SUPPLIED INFORMATION:
BEGIN

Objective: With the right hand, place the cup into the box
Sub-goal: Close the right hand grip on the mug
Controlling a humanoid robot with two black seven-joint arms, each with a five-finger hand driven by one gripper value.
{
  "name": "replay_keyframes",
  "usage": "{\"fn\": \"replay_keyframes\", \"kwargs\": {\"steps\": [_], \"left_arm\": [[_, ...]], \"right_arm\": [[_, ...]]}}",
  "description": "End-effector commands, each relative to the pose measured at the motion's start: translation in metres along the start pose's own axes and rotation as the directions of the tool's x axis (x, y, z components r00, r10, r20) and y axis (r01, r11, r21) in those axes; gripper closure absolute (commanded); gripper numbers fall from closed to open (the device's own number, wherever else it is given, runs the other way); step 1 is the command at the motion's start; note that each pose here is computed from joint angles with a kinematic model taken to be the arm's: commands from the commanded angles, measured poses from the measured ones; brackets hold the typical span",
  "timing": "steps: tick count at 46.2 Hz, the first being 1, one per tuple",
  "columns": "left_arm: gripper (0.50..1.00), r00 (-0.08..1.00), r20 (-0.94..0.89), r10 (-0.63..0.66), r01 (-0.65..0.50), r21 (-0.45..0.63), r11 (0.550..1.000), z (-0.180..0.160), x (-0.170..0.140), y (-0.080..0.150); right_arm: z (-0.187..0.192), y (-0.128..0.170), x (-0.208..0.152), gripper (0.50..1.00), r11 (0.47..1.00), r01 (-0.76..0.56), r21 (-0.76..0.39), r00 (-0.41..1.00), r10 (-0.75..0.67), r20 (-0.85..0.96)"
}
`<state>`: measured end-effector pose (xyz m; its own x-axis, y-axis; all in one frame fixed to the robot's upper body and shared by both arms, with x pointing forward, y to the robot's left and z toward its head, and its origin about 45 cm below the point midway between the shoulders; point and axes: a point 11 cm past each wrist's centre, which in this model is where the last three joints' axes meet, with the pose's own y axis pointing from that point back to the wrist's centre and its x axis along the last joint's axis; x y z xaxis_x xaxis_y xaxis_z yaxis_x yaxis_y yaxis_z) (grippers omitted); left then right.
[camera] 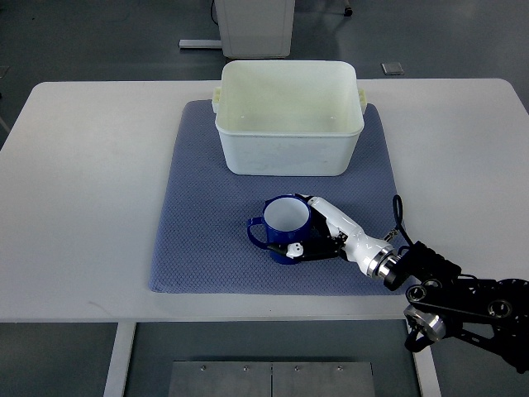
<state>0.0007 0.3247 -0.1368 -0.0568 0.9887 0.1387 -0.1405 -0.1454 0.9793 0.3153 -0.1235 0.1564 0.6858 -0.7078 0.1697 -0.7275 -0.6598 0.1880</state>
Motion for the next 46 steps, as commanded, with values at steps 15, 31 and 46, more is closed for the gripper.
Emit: {"fn": "replay_keyframes", "kwargs": {"steps": [15, 31, 46], "left_arm": [[0.5, 1.0, 0.0, 0.0, 0.0, 0.0, 1.0, 0.0, 0.0, 0.0], [0.5, 1.0, -0.001, 0.0, 0.0, 0.0, 1.0, 0.0, 0.0, 0.0], [0.5, 1.0, -0.001, 0.0, 0.0, 0.0, 1.0, 0.0, 0.0, 0.0]], "right_arm": [[-0.005, 0.0, 0.002, 1.0, 0.999, -0.005, 0.041, 1.0, 0.005, -0.001], [-0.011, 0.001, 0.007, 1.0, 0.997, -0.017, 0.079, 1.0, 0.018, -0.004], [-0.026, 0.024, 0.04, 1.0, 0.989, -0.078, 0.124, 0.997, 0.079, -0.003]]}}
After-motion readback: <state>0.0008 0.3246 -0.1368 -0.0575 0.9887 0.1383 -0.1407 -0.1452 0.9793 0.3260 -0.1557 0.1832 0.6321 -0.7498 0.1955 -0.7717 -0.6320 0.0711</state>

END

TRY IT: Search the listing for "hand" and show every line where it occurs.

RESPONSE TO THE EXERCISE:
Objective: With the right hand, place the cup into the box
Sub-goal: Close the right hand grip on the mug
Controlling a humanoid robot with two black seven-joint arms, each with a five-finger hand driven by one gripper value.

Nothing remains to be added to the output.